**Work to be completed**
Below is a listing from which only part is wanted; return exactly the lines from the one with "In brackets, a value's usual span" up to and including the one with "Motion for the".

======

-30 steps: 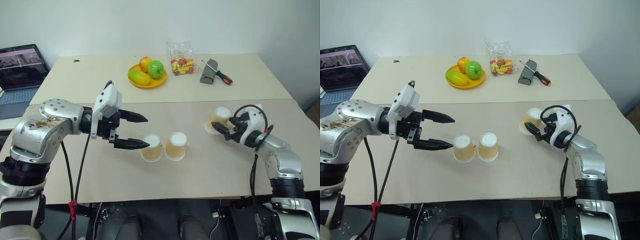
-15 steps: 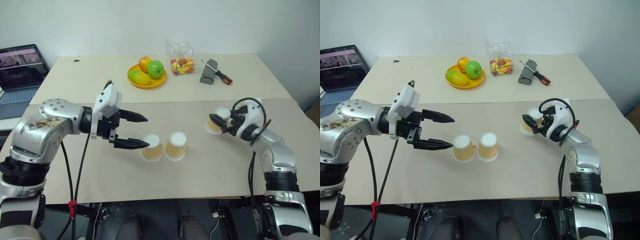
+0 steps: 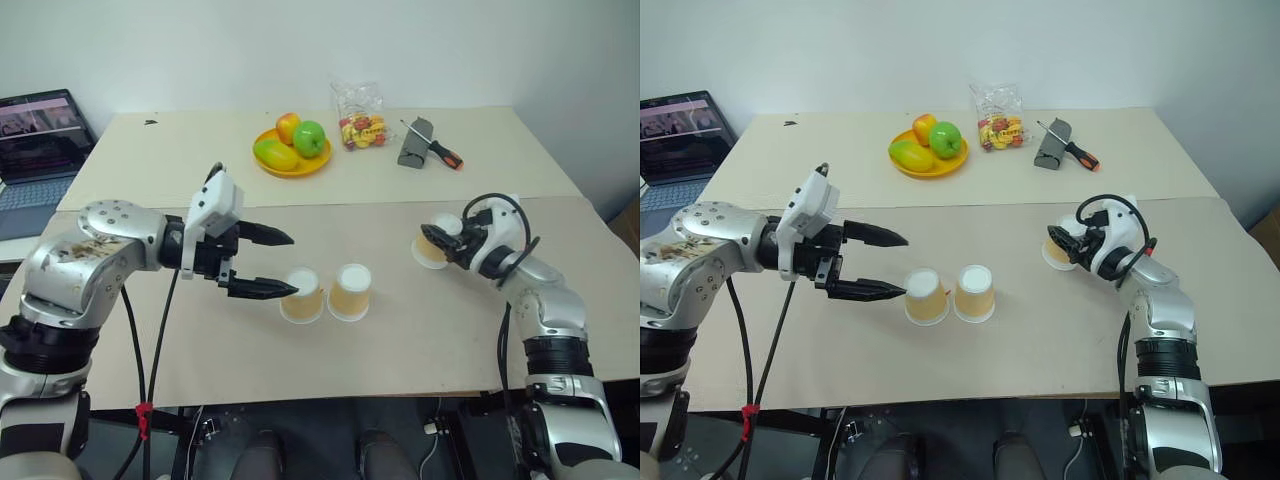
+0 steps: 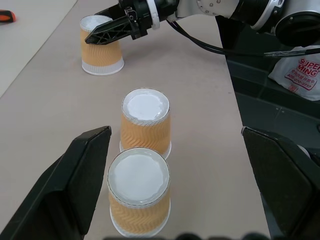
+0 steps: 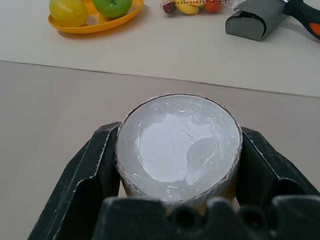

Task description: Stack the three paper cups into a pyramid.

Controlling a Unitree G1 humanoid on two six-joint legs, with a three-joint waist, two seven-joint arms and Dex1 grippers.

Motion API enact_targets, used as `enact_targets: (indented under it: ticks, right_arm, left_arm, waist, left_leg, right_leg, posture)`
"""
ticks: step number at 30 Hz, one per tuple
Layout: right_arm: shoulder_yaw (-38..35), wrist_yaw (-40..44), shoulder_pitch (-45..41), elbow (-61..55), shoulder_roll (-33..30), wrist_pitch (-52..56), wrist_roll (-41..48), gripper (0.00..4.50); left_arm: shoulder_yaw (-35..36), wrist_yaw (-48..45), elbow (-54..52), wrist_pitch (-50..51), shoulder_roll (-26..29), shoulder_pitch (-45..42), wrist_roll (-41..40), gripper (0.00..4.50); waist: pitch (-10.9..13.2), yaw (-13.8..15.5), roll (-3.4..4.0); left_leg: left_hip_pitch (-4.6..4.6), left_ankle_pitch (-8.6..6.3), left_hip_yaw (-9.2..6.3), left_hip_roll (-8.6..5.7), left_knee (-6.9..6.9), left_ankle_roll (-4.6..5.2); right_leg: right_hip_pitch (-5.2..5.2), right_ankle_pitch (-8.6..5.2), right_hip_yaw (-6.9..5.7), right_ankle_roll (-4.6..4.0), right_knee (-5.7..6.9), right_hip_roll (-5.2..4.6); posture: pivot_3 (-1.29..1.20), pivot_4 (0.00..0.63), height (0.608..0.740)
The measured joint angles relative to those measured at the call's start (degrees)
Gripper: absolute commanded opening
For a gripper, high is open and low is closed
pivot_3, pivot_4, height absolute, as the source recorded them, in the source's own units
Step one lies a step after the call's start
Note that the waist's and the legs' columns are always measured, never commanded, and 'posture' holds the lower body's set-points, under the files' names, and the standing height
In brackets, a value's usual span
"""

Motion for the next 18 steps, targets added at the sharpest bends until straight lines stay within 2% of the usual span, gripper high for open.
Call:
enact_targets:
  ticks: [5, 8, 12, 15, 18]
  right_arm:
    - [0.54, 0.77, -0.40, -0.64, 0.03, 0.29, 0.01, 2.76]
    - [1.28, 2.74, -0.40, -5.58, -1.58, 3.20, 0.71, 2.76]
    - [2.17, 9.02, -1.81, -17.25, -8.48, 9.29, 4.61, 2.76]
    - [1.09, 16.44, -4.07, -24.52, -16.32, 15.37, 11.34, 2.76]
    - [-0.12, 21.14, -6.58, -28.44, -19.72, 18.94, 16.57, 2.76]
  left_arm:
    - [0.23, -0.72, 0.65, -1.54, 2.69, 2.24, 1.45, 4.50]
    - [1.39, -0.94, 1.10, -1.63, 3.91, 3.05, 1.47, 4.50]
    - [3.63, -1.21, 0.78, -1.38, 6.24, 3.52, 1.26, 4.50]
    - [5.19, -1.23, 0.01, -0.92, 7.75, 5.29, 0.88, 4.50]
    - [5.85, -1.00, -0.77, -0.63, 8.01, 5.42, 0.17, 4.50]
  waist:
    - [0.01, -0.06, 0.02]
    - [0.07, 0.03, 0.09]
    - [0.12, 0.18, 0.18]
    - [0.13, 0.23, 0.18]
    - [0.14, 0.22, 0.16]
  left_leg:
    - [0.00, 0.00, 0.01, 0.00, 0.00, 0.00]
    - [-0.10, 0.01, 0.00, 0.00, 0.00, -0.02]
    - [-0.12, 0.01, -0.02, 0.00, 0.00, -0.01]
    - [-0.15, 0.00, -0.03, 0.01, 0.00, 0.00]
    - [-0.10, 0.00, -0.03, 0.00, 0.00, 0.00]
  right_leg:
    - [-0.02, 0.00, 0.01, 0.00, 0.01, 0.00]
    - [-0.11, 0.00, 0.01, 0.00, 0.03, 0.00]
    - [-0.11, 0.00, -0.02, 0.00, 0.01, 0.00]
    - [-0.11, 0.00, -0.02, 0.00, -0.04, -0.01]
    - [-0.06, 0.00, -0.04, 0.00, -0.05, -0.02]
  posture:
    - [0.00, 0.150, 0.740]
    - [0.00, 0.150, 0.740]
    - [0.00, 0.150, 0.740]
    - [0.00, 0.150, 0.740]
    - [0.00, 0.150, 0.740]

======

**Written response**
In brackets, a value's usual span
"""

Motion for the next 18 steps, targets added at the sharpest bends until straight lines stay within 2% of the usual span, gripper high for open.

This output has been given in full.